[Task to complete] Below are the lines to check; count those holding the string "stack" and give only the number.
◆ ◆ ◆
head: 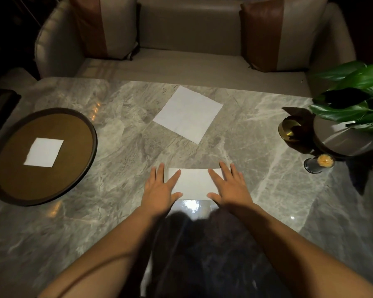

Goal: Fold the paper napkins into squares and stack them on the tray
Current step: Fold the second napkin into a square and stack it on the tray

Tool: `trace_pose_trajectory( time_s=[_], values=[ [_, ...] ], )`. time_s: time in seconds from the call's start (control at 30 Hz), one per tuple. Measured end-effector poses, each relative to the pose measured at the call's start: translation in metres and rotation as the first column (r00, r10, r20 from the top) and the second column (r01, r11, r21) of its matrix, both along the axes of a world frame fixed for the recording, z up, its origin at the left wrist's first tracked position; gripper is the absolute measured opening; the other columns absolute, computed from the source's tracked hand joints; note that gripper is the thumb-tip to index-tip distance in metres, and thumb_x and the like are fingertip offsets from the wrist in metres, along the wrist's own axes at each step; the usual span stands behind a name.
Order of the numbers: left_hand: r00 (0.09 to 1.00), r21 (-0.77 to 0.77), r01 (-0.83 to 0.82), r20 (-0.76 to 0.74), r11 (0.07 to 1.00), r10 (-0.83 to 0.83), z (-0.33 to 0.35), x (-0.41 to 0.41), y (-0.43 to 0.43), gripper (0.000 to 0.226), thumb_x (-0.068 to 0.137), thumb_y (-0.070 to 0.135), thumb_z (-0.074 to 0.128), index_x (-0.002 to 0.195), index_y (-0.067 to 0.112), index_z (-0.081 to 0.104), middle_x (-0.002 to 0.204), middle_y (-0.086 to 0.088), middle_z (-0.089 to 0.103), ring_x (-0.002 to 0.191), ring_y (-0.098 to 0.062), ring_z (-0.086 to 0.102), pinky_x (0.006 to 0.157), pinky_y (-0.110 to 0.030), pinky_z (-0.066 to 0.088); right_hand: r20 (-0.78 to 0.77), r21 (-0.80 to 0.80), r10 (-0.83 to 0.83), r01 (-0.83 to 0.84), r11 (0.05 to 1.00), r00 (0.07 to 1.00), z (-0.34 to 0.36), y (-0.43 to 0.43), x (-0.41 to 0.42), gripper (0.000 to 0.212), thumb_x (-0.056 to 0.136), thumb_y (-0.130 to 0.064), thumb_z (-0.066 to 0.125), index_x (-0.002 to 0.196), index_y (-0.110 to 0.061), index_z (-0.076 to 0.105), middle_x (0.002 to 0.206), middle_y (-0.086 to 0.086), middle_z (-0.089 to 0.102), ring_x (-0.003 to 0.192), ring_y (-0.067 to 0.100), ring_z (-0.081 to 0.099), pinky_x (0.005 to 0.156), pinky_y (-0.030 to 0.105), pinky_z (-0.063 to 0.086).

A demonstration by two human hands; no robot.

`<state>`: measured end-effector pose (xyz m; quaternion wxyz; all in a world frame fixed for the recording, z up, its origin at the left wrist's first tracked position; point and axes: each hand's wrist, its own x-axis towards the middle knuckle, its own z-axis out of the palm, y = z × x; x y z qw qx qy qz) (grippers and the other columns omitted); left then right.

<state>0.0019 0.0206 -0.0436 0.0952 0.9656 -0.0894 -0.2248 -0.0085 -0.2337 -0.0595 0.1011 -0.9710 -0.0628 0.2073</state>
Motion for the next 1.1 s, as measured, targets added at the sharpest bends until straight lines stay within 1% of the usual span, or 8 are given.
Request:
trace_pose_trajectory(
  time_s=[0.17, 0.27, 0.6, 0.67, 0.77, 0.87, 0.97, 1.1],
  values=[
    [1.000, 0.017, -0.008, 0.018, 1.000, 0.008, 0.000, 0.000, 0.025, 0.075, 0.094, 0.061, 0.048, 0.155, 0.044, 0.009, 0.167, -0.003, -0.010, 0.152, -0.031, -0.010, 0.121, -0.051, 0.015, 0.018, 0.025, -0.084, 0.084, 0.996, 0.996, 0.002, -0.032, -0.008, 0.083, 0.093, -0.063, 0.051, 0.160, -0.037, 0.009, 0.169, 0.003, -0.009, 0.154, 0.035, -0.011, 0.123, 0.052, 0.003],
    [1.000, 0.013, 0.007, 0.009, 1.000, -0.007, 0.000, 0.000, 0.030, 0.076, 0.094, 0.062, 0.048, 0.155, 0.045, 0.006, 0.166, 0.000, -0.012, 0.153, -0.027, -0.012, 0.121, -0.050, 0.016, 0.023, 0.014, -0.072, 0.072, 0.997, 0.997, 0.002, -0.040, -0.011, 0.084, 0.093, -0.063, 0.051, 0.160, -0.036, 0.008, 0.169, 0.001, -0.008, 0.154, 0.034, -0.010, 0.123, 0.051, 0.006],
    [1.000, 0.030, 0.015, 0.015, 0.999, -0.015, 0.001, 0.004, 0.029, 0.079, 0.091, 0.062, 0.052, 0.155, 0.043, 0.010, 0.167, -0.002, -0.007, 0.153, -0.031, -0.007, 0.118, -0.053, 0.020, -0.002, 0.027, -0.096, 0.096, 0.995, 0.995, 0.005, -0.035, -0.008, 0.086, 0.091, -0.059, 0.057, 0.160, -0.034, 0.012, 0.169, 0.003, -0.003, 0.154, 0.035, -0.007, 0.123, 0.053, 0.007],
    [1.000, 0.020, -0.003, -0.016, 1.000, 0.003, 0.003, 0.006, 0.026, 0.081, 0.090, 0.058, 0.058, 0.156, 0.040, 0.014, 0.166, -0.005, -0.005, 0.152, -0.033, -0.006, 0.118, -0.055, 0.019, -0.004, 0.057, -0.126, 0.126, 0.990, 0.992, 0.009, -0.031, -0.005, 0.084, 0.089, -0.057, 0.059, 0.158, -0.030, 0.020, 0.169, 0.007, 0.004, 0.154, 0.035, -0.001, 0.122, 0.054, 0.011],
    [0.999, -0.031, -0.036, -0.005, 0.999, 0.036, 0.007, 0.006, 0.014, 0.079, 0.091, 0.047, 0.061, 0.155, 0.030, 0.019, 0.165, -0.011, 0.000, 0.152, -0.036, -0.003, 0.119, -0.057, 0.017, 0.106, 0.048, -0.113, 0.109, 0.993, 0.988, 0.014, -0.020, 0.002, 0.068, 0.092, -0.053, 0.056, 0.150, -0.021, 0.039, 0.159, 0.012, 0.031, 0.146, 0.031, 0.024, 0.120, 0.052, 0.020],
    [0.997, -0.086, 0.055, 0.057, 0.995, -0.050, 0.008, 0.002, -0.007, 0.069, 0.097, 0.036, 0.053, 0.156, 0.018, 0.020, 0.166, -0.010, 0.005, 0.153, -0.030, 0.002, 0.122, -0.053, 0.013, 0.202, 0.014, -0.081, 0.080, 0.997, 0.976, 0.014, -0.006, 0.015, 0.054, 0.094, -0.048, 0.057, 0.139, -0.019, 0.049, 0.142, 0.006, 0.048, 0.131, 0.027, 0.042, 0.113, 0.045, 0.031],
    [0.984, -0.100, 0.174, 0.051, 0.980, -0.169, 0.005, -0.005, -0.030, 0.063, 0.102, 0.028, 0.044, 0.157, 0.019, 0.016, 0.167, -0.004, 0.000, 0.154, -0.024, -0.002, 0.124, -0.046, 0.007, 0.200, 0.007, -0.119, 0.120, 0.993, 0.973, 0.015, -0.001, 0.028, 0.054, 0.089, -0.051, 0.064, 0.131, -0.019, 0.052, 0.131, 0.007, 0.051, 0.120, 0.027, 0.046, 0.102, 0.042, 0.040],
    [0.988, -0.027, 0.156, 0.007, 0.987, -0.156, -0.002, -0.010, -0.045, 0.059, 0.106, 0.031, 0.037, 0.158, 0.026, 0.009, 0.167, 0.001, -0.007, 0.153, -0.025, -0.009, 0.124, -0.047, 0.002, 0.144, -0.037, -0.124, 0.131, 0.991, 0.982, 0.013, -0.003, 0.039, 0.064, 0.080, -0.061, 0.069, 0.125, -0.020, 0.049, 0.126, 0.008, 0.051, 0.116, 0.029, 0.045, 0.097, 0.043, 0.039]
  ],
)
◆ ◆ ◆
[Completed task] 2